§ **WORK INSTRUCTIONS**
Reprint the listing. Every line must match the original exactly.

- - -

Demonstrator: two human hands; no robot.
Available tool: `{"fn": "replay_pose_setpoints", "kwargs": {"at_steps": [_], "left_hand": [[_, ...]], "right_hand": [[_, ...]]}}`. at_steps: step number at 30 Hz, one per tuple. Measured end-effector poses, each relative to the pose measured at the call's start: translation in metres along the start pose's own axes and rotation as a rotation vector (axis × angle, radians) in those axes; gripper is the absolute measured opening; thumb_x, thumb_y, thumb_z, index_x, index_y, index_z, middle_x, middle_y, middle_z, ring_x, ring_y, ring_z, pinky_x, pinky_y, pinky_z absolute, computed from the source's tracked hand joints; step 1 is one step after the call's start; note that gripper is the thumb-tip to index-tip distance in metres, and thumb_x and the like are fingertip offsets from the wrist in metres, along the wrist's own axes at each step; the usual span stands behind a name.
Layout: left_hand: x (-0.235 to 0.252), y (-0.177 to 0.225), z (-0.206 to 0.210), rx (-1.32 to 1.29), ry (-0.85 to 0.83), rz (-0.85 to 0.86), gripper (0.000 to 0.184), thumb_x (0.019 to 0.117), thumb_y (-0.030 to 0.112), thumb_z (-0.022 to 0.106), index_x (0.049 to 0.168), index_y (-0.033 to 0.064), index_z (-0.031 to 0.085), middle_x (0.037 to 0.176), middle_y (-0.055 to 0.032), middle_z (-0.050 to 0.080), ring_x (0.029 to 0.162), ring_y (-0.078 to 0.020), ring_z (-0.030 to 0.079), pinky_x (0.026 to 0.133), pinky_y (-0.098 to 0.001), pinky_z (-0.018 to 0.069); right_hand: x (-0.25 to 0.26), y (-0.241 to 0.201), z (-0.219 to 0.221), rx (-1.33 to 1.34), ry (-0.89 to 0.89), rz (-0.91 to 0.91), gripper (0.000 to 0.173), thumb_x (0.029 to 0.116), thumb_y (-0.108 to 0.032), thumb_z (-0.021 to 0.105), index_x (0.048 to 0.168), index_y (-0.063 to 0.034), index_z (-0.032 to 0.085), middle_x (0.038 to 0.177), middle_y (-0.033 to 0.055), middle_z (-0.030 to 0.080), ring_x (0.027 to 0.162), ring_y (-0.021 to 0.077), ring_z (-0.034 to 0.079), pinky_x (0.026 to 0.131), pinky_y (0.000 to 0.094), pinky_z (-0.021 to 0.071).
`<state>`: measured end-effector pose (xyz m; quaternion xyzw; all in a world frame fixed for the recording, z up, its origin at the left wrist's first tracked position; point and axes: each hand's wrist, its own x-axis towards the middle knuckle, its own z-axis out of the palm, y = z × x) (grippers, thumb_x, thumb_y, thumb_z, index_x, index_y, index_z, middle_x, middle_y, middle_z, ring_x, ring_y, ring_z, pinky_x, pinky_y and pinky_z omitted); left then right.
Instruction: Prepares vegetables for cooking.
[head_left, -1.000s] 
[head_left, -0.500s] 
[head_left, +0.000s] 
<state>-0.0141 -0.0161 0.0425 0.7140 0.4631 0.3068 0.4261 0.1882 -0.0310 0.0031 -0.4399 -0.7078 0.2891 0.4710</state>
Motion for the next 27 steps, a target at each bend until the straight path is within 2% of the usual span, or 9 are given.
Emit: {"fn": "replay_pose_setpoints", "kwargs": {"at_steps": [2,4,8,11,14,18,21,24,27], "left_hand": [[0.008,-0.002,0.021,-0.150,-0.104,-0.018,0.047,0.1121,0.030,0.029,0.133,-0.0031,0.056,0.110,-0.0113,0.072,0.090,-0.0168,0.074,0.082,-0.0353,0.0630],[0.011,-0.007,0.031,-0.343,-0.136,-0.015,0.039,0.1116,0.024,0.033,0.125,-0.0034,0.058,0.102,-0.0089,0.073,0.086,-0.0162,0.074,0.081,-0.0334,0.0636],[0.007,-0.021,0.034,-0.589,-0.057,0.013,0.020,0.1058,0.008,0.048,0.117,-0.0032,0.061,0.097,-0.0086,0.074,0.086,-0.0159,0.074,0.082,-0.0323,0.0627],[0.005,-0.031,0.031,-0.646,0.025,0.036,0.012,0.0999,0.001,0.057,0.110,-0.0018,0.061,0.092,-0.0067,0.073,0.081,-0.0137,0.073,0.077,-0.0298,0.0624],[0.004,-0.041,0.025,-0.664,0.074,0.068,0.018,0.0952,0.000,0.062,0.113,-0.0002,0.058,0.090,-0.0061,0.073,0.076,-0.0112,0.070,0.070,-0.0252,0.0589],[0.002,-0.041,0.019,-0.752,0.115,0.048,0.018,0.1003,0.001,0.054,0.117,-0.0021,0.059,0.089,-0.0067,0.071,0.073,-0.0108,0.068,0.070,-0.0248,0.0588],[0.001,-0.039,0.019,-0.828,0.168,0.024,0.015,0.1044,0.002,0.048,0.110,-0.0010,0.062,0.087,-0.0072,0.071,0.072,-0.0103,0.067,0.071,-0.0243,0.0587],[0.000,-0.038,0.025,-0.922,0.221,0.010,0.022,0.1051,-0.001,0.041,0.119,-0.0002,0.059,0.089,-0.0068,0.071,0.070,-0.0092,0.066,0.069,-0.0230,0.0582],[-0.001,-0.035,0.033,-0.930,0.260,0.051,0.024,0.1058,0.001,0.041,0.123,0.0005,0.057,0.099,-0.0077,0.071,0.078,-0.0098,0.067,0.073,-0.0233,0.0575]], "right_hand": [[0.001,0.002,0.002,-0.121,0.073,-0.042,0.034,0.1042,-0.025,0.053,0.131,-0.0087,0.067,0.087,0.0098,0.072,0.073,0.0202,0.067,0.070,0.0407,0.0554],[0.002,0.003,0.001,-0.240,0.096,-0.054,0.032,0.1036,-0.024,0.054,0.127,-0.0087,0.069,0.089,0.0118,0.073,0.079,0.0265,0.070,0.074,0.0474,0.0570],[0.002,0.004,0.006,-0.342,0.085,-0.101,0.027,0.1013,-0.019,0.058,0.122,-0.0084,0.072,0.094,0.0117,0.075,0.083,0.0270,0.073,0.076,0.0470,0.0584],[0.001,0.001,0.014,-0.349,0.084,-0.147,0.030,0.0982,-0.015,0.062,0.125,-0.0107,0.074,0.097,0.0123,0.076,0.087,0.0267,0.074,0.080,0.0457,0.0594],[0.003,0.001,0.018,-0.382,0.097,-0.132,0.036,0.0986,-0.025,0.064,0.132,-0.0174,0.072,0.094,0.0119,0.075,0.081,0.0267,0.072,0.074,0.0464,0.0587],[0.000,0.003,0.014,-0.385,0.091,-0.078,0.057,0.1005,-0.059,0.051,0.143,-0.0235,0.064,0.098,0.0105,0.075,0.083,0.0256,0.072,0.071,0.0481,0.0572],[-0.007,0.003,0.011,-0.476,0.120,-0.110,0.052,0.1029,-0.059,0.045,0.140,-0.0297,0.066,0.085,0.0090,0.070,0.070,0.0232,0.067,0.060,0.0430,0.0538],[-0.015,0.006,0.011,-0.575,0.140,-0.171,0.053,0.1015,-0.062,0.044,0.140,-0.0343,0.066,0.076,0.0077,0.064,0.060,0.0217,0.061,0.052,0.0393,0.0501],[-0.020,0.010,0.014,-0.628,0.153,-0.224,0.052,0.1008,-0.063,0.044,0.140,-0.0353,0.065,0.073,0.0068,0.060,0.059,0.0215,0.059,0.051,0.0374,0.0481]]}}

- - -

§ **YOUR RESPONSE**
Demonstrator: two human hands; no robot.
Available tool: `{"fn": "replay_pose_setpoints", "kwargs": {"at_steps": [_], "left_hand": [[_, ...]], "right_hand": [[_, ...]]}}`. at_steps: step number at 30 Hz, one per tuple. Measured end-effector poses, each relative to the pose measured at the call's start: translation in metres along the start pose's own axes and rotation as a rotation vector (axis × angle, radians) in those axes; gripper is the absolute measured opening; thumb_x, thumb_y, thumb_z, index_x, index_y, index_z, middle_x, middle_y, middle_z, ring_x, ring_y, ring_z, pinky_x, pinky_y, pinky_z absolute, computed from the source's tracked hand joints; step 1 is one step after the call's start; note that gripper is the thumb-tip to index-tip distance in metres, and thumb_x and the like are fingertip offsets from the wrist in metres, along the wrist's own axes at each step; the usual span stands behind a name.
Layout: left_hand: x (-0.235 to 0.252), y (-0.177 to 0.225), z (-0.206 to 0.210), rx (-1.32 to 1.29), ry (-0.85 to 0.83), rz (-0.85 to 0.86), gripper (0.000 to 0.184), thumb_x (0.019 to 0.117), thumb_y (-0.030 to 0.112), thumb_z (-0.022 to 0.106), index_x (0.049 to 0.168), index_y (-0.033 to 0.064), index_z (-0.031 to 0.085), middle_x (0.037 to 0.176), middle_y (-0.055 to 0.032), middle_z (-0.050 to 0.080), ring_x (0.029 to 0.162), ring_y (-0.078 to 0.020), ring_z (-0.030 to 0.079), pinky_x (0.026 to 0.133), pinky_y (-0.098 to 0.001), pinky_z (-0.018 to 0.069); right_hand: x (-0.25 to 0.26), y (-0.241 to 0.201), z (-0.219 to 0.221), rx (-1.33 to 1.34), ry (-0.89 to 0.89), rz (-0.91 to 0.91), gripper (0.000 to 0.173), thumb_x (0.029 to 0.116), thumb_y (-0.108 to 0.032), thumb_z (-0.021 to 0.105), index_x (0.048 to 0.168), index_y (-0.063 to 0.034), index_z (-0.032 to 0.085), middle_x (0.038 to 0.177), middle_y (-0.033 to 0.055), middle_z (-0.030 to 0.080), ring_x (0.027 to 0.162), ring_y (-0.021 to 0.077), ring_z (-0.034 to 0.079), pinky_x (0.026 to 0.131), pinky_y (0.000 to 0.094), pinky_z (-0.021 to 0.071).
`<state>`: measured end-effector pose (xyz m; quaternion xyzw; all in a world frame fixed for the recording, z up, its origin at the left wrist's first tracked position; point and axes: each hand's wrist, its own x-axis towards the middle knuckle, its own z-axis out of the palm, y = z × x) (grippers, thumb_x, thumb_y, thumb_z, index_x, index_y, index_z, middle_x, middle_y, middle_z, ring_x, ring_y, ring_z, pinky_x, pinky_y and pinky_z omitted); left then right.
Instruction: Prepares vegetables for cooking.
[head_left, -1.000s] 
[head_left, -0.500s] 
[head_left, +0.000s] 
<state>-0.0141 -0.0161 0.0425 0.7140 0.4631 0.3068 0.4261 0.1882 -0.0310 0.0031 -0.4399 -0.7078 0.2891 0.4710</state>
Motion for the next 27 steps, a target at each bend until the straight path is within 2% of the usual span, or 9 are given.
Emit: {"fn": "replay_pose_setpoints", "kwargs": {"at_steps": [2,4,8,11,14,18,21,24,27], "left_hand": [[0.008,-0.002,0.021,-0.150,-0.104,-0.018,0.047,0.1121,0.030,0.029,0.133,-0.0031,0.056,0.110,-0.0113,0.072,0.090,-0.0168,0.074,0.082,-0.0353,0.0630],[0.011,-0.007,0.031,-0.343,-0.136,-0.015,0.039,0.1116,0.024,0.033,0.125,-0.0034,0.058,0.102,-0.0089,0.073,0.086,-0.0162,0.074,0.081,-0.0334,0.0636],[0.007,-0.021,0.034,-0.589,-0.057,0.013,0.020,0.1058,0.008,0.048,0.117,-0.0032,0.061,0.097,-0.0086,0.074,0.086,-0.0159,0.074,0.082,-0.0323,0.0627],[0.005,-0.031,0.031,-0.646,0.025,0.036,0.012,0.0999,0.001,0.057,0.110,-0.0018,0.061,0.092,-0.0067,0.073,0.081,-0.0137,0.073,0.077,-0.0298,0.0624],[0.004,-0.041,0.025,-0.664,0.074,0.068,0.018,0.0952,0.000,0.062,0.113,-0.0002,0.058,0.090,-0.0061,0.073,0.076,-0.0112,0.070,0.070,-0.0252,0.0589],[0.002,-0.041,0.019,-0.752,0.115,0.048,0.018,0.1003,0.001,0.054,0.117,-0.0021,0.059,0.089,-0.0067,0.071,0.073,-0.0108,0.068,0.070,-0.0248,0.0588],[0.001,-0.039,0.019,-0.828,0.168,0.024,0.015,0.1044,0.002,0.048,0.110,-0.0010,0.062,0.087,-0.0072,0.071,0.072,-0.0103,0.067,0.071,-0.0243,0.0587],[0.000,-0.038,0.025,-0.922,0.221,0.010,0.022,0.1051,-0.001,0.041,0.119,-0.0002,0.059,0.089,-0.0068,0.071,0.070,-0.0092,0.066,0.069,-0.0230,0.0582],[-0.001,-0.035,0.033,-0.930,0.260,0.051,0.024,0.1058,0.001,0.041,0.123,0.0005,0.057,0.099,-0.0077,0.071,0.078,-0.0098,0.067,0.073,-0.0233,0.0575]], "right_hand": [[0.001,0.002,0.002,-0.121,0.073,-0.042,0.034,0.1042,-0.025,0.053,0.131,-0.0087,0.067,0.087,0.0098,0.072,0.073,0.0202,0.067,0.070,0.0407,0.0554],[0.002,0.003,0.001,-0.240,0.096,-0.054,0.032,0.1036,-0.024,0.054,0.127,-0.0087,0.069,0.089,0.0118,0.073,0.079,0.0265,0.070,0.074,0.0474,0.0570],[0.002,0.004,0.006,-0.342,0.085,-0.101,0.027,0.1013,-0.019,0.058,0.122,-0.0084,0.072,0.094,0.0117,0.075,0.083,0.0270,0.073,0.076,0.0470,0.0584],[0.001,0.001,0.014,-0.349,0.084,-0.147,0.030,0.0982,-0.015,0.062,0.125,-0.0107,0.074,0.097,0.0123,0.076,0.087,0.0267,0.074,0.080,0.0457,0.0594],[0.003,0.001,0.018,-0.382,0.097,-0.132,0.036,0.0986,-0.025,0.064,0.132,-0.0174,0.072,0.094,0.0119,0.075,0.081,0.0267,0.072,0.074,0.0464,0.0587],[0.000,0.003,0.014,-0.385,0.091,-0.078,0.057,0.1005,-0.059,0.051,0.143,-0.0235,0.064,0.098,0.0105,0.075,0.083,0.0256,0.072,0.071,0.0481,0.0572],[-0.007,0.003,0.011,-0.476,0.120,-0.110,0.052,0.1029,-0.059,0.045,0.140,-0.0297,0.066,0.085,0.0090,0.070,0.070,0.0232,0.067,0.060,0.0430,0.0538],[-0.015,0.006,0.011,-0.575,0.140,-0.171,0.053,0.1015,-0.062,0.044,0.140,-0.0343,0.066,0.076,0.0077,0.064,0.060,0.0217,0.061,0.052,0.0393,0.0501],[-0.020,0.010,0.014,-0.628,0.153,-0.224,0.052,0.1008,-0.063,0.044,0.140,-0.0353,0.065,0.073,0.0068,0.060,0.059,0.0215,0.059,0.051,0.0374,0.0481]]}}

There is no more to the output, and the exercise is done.